YOUR TASK: Note each line of the listing that contains the string "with", and copy it.

Segment Open

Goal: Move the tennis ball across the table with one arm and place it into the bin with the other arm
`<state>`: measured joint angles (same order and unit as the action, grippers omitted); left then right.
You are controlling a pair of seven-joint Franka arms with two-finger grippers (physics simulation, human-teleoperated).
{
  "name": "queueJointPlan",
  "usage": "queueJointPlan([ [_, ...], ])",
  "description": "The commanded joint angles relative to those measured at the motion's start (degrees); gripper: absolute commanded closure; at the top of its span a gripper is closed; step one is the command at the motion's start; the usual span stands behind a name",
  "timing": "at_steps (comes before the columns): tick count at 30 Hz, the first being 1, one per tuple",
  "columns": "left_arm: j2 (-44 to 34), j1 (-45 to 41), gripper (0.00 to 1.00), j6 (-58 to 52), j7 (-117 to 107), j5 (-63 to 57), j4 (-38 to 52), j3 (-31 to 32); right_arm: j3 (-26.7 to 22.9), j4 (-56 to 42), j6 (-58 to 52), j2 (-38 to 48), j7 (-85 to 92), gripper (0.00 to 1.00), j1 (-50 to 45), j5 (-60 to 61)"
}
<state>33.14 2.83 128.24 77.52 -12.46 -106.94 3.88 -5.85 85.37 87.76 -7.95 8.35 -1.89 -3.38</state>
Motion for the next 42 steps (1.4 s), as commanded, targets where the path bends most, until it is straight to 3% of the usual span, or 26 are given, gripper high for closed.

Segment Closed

PROBLEM SOLUTION:
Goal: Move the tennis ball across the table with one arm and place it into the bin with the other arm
You are controlling a pair of seven-joint Franka arms with two-finger grippers (physics simulation, human-teleoperated).

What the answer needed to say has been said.